» **WHAT THE TASK REQUIRES**
Show the lines below that contain the string "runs".

Dataset items:

-- Opening Marker --

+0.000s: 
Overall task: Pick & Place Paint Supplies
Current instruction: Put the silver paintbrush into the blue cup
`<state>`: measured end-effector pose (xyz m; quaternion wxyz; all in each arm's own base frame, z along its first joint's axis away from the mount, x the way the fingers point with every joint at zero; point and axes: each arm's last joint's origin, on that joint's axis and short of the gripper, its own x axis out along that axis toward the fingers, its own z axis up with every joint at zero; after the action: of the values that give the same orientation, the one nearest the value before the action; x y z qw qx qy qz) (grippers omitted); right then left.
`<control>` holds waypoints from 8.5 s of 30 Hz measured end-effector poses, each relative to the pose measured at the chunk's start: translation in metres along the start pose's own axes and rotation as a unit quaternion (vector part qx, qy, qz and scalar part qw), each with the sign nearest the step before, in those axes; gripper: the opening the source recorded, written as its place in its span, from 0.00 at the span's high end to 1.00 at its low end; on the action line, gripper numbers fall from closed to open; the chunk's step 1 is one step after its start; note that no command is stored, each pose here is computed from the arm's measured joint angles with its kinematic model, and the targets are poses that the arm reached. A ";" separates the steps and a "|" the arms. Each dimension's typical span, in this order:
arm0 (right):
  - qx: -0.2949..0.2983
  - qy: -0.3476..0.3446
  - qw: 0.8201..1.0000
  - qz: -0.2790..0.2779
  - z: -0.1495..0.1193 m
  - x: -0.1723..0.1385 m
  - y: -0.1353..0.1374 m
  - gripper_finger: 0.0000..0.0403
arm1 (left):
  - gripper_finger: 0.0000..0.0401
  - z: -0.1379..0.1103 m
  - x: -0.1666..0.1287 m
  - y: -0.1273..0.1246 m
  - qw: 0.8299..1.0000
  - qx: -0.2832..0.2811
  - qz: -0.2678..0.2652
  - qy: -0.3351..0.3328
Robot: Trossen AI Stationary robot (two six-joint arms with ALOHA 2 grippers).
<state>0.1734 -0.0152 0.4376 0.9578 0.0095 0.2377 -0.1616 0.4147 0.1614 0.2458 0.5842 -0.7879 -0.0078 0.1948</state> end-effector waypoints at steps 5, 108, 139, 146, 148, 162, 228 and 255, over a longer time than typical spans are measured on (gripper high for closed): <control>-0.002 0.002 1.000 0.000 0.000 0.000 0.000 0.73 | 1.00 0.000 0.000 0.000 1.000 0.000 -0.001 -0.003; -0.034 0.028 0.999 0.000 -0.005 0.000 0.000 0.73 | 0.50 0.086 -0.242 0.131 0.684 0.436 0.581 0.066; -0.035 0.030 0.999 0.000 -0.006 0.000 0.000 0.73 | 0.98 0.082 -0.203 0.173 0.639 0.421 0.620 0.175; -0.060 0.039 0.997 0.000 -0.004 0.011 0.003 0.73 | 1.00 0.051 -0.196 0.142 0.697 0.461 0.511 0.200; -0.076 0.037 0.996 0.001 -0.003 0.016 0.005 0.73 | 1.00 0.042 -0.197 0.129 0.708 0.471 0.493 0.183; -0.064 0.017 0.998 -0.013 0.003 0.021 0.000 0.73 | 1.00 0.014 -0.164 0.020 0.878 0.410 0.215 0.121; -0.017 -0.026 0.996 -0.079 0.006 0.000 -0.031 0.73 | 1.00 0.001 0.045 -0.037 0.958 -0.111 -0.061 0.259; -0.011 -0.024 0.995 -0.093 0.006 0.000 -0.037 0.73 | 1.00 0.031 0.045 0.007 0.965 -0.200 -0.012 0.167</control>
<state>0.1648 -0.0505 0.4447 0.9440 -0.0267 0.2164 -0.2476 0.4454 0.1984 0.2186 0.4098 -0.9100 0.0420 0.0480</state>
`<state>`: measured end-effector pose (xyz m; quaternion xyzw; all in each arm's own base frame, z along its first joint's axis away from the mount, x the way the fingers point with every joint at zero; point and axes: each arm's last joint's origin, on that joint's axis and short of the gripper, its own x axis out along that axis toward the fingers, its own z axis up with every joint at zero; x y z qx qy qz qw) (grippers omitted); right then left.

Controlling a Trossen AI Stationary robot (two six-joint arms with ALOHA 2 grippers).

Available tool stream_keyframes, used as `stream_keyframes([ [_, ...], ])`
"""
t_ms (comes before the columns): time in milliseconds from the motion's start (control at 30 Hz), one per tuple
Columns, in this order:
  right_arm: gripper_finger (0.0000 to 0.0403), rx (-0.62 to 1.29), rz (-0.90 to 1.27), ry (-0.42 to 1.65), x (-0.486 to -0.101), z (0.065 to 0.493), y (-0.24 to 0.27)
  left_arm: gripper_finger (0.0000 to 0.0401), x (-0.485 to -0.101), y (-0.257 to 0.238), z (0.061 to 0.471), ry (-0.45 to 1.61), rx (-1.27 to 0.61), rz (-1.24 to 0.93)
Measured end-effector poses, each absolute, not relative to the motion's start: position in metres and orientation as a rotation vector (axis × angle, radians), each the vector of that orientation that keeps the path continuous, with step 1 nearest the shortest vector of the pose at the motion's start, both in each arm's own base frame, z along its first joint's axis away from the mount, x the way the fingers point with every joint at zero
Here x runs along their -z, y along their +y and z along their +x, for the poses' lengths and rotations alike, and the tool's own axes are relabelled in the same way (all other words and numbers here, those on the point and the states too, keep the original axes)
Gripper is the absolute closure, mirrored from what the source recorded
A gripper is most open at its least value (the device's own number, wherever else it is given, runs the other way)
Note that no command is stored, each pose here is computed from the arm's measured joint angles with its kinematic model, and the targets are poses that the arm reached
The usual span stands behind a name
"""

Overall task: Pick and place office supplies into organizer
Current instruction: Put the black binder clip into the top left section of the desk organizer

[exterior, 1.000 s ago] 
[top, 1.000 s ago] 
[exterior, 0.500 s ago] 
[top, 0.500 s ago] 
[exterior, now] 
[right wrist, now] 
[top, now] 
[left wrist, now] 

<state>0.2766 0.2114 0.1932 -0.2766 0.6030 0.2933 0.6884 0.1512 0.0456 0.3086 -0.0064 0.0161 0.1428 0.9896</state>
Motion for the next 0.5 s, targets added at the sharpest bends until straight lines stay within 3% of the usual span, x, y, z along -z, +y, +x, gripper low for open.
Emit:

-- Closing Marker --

» **SOLUTION FOR THIS PROBLEM**
Here x runs along their -z, y along their +y and z along their +x, for the poses' lengths and rotations alike, and the tool's own axes are relabelled in the same way (all other words and numbers here, those on the point and the states too, keep the original axes)
A gripper is most open at its least value (the device's own number, wherever else it is given, runs the other way)

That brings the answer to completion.